After that, it was all experimental. What could i do differently? How far can I push my boundaries? Success (my own metric, not the site's) varied enormously, a good one followed by a pratfall, but I felt like growth came regardless.

So Paleocene, Lovingwifocene, and Geekocene.
 
I’ve never taken the time to reflectively collate my writing into eras but I also have notebooks and journals filled with early experiments that may never see the light of a computer screen. I know that there is a lot of the shadows of Anais Nin and Jean Rhys in some of my early pieces. Now I’m in a sort of FAFO period, literally. I want to experience and experiment before I write about it.
 
I'm interested to hear how other people think about the phases or stages of their writing. How do you label them? What defines them? What are some of your eras?
I have two:

I wrote a dozen stories in late 2022/2023

Then I got too busy with school and stopped 🤣

I'll have another era one of these seasons 🤞

What I expect is that those stories will be similar to the previous ones, probably a little better, not a lot.
 
I want to experience and experiment before I write about it.
Fun, but potentially limiting.

I have some experience with a lot of what I include in my stories, but not everything. This evening, I wrote a scene in which the MMC is pegged, which I have never tried. I am open to trying it, but lack opportunity.
 
I've been writing contemporary romantic erotica for a year now, give or take. Probably the next thing, which will start as soon as I wrap my current projects, is nonerotic fiction.
 
It's pretty distinct for me:

1. Dark, moody pieces in high school and the years after. Primarily sticking with horror and post-apocalyptic themes. Some humor, but primarily bleak and dark humor. More focus on the events and plot than on the people.
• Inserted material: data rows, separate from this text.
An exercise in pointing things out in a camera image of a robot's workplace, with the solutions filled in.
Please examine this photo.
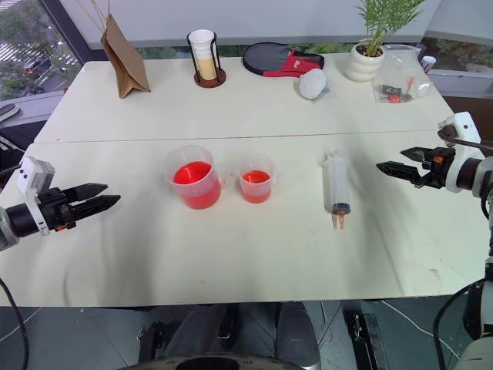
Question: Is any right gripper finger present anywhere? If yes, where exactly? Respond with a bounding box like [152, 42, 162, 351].
[375, 160, 421, 186]
[400, 146, 427, 163]

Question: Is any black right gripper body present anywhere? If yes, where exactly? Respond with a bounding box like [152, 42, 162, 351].
[414, 146, 458, 190]

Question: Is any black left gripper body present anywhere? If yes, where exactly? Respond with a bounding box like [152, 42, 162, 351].
[37, 187, 77, 233]

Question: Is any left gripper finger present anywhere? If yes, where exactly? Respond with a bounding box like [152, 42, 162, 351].
[62, 183, 110, 204]
[70, 194, 122, 223]

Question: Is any clear plastic syringe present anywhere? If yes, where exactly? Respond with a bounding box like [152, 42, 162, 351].
[321, 150, 353, 231]

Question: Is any large beaker with red liquid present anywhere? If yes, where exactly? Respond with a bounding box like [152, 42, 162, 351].
[163, 144, 223, 211]

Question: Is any small beaker with red liquid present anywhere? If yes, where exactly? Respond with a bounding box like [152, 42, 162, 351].
[230, 150, 280, 204]

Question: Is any paper cup stack in holder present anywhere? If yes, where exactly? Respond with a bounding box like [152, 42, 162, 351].
[186, 30, 228, 89]

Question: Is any clear plastic bag with parts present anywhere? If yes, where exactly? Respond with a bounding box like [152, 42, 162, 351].
[372, 43, 434, 106]

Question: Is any white ribbed plant pot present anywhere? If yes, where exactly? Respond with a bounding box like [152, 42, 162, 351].
[344, 42, 387, 83]

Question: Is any dark flat device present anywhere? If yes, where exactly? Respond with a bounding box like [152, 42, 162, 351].
[0, 103, 21, 123]

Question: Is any brown paper bag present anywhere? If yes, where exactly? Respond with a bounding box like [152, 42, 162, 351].
[75, 0, 153, 100]

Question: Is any green palm plant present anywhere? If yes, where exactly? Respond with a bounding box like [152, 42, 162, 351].
[355, 0, 425, 57]

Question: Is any black metal table foot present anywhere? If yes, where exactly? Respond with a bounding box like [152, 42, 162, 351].
[343, 307, 383, 370]

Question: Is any black red paddle case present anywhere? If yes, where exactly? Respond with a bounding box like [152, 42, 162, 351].
[242, 42, 326, 79]

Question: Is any stack of white paper cups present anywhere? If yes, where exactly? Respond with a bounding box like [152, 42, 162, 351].
[188, 29, 218, 82]

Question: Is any dark rounded black shape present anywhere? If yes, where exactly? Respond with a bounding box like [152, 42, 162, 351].
[275, 301, 323, 370]

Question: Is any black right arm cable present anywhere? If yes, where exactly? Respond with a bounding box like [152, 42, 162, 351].
[436, 129, 493, 152]

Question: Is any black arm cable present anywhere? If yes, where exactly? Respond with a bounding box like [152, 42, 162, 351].
[436, 129, 493, 152]
[0, 276, 31, 370]

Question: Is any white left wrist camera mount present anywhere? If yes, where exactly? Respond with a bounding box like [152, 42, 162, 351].
[16, 154, 55, 237]

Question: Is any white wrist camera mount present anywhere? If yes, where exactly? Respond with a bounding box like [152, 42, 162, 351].
[438, 111, 485, 194]
[16, 154, 55, 237]

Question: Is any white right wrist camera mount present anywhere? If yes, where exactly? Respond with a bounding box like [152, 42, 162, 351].
[438, 111, 485, 194]

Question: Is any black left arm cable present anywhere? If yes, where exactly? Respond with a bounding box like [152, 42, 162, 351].
[0, 276, 31, 370]

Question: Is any black metal bracket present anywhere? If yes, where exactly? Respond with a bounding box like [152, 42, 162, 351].
[137, 318, 167, 360]

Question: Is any thin white floor cable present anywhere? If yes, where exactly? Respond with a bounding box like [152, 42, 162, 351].
[378, 299, 465, 360]
More straightforward commentary, if any commentary at all.
2. Zany nonsense. Still dark, but a lot more esoteric, abstract concepts, and a lot more humor. A lot more focus on the people, their experiences, and their reactions to the plot. More exploration of philosophical themes and heavier use of metaphor to explore different topics around morality, the human condition, how people interact, the nature of reality, etc.
3. No writing.
4. Anthro erotica with a lot of characteristics from era 2, but a lot less of the zany esoteric stuff.